| PROBLEM DESCRIPTION |
Look through the listing below and write out exactly the lines from the line with "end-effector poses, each" to the line with "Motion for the", both included, and no others.

| GIVEN DATA |
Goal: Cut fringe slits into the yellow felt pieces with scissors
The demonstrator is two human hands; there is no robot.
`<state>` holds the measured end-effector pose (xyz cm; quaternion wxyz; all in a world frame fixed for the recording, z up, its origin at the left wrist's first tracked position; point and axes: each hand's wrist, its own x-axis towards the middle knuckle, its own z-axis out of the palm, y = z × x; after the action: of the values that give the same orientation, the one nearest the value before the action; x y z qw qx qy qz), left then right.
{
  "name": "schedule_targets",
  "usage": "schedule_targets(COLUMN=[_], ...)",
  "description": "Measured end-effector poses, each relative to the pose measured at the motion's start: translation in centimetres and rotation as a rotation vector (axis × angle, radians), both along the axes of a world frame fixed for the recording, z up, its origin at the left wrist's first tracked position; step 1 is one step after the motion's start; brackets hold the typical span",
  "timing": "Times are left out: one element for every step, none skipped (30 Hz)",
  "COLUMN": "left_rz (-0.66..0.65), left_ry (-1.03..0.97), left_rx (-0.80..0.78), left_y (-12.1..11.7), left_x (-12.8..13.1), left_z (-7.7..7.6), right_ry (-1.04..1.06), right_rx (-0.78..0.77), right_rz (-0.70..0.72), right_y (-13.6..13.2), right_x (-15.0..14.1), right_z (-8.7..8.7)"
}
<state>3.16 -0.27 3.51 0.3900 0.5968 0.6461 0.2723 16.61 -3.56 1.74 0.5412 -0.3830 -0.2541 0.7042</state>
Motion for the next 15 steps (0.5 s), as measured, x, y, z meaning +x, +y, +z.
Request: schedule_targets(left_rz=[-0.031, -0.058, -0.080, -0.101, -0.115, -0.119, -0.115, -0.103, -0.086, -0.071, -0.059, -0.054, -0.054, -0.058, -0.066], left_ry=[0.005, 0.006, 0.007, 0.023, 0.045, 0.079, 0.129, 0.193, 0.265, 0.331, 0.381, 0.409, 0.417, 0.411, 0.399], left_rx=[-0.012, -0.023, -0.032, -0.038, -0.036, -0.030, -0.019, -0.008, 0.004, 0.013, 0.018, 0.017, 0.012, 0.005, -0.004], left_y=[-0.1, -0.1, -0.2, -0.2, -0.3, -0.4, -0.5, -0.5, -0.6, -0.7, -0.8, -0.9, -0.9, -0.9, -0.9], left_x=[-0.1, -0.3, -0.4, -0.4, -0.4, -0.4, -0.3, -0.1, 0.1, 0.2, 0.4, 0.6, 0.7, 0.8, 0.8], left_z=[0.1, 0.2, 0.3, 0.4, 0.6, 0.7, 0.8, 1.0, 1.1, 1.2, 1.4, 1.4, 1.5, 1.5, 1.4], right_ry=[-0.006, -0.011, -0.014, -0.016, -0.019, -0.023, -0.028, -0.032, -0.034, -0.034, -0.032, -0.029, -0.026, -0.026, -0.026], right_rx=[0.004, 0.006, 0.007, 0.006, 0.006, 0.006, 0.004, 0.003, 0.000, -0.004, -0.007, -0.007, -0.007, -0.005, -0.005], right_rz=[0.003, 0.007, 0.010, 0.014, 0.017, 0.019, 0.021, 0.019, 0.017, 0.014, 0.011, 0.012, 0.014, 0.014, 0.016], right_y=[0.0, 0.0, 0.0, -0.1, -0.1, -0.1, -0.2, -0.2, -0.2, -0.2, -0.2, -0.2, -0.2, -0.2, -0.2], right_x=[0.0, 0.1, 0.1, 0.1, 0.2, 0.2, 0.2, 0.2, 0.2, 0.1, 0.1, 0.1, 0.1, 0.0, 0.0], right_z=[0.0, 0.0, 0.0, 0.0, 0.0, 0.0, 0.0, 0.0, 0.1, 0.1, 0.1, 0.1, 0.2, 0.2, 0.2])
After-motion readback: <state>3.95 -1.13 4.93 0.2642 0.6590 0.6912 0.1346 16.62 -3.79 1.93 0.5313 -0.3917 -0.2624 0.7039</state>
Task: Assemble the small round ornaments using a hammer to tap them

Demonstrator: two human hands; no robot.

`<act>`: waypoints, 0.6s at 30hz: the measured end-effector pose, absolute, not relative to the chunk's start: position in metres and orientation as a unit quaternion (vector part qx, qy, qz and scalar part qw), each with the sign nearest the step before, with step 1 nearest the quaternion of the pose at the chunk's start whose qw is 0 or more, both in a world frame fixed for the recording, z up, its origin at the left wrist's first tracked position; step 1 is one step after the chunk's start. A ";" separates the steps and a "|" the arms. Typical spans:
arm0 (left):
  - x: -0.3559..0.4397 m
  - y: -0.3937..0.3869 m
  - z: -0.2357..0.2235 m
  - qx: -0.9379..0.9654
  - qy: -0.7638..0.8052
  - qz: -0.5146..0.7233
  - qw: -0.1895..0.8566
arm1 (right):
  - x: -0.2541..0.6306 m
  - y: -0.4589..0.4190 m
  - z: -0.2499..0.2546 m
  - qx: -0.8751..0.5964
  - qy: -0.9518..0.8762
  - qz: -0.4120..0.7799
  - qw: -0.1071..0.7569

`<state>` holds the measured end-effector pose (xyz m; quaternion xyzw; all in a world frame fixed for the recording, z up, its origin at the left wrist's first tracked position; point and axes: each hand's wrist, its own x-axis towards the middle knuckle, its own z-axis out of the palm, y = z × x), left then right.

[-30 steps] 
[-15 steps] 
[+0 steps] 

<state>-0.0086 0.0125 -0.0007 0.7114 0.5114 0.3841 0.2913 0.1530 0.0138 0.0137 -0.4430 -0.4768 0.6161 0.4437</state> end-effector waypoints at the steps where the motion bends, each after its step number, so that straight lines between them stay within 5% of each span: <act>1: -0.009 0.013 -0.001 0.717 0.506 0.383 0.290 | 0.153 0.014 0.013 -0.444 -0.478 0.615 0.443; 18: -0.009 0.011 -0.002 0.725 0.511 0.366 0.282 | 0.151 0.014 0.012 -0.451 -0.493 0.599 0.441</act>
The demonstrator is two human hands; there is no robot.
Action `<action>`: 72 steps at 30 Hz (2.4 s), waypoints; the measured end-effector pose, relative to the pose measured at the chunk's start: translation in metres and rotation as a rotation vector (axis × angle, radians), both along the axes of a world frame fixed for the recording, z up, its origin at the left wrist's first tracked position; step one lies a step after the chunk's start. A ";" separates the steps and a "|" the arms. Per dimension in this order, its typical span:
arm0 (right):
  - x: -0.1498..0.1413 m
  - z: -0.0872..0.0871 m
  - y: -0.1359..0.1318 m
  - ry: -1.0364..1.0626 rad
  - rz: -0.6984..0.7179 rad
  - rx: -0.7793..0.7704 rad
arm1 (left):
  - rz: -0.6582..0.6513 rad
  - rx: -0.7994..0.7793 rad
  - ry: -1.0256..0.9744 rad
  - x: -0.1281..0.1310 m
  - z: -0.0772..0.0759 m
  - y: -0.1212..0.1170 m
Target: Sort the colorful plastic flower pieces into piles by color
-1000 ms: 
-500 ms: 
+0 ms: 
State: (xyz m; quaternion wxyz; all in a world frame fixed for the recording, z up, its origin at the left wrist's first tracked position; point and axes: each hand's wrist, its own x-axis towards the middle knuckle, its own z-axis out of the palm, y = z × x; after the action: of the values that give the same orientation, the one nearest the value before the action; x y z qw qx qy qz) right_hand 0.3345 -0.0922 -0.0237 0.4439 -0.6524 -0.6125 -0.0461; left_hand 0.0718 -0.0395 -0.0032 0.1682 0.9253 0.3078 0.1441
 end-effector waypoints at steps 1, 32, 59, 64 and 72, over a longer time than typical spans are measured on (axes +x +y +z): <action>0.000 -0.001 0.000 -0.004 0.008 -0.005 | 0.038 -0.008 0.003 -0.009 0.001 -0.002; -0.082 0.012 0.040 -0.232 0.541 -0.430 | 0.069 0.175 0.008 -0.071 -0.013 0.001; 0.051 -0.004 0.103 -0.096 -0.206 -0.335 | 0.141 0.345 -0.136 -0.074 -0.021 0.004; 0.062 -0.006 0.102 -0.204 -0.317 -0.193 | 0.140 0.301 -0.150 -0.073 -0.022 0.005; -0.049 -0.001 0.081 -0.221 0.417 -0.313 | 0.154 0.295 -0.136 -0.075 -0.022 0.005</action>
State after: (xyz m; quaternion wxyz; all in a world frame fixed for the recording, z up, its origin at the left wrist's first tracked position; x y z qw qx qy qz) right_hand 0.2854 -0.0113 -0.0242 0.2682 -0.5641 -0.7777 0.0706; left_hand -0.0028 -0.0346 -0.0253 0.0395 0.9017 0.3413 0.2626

| SOLUTION TO THE EXERCISE |
  "description": "Measured end-effector poses, each relative to the pose measured at the motion's start: translation in centimetres and rotation as a rotation vector (axis × angle, radians), both along the axes of a world frame fixed for the recording, z up, its origin at the left wrist's first tracked position; step 1 is one step after the motion's start; brackets hold the typical span",
  "timing": "Times are left out: one element for every step, none skipped (30 Hz)",
  "COLUMN": "left_rz (-0.66..0.65), left_ry (-1.03..0.97), left_rx (-0.80..0.78), left_y (-12.1..11.7), left_x (-12.8..13.1), left_z (-7.7..7.6), right_ry (-1.04..1.06), right_rx (-0.78..0.77), right_rz (-0.70..0.72), right_y (-13.6..13.2), right_x (-15.0..14.1), right_z (-8.7..8.7)"
}
<state>3.16 -0.27 3.51 0.3900 0.5968 0.6461 0.2723 16.61 -3.56 1.74 0.5412 -0.3830 -0.2541 0.7042</state>
Motion for the next 15 steps (0.5 s), as measured, x, y, z meaning +x, +y, +z.

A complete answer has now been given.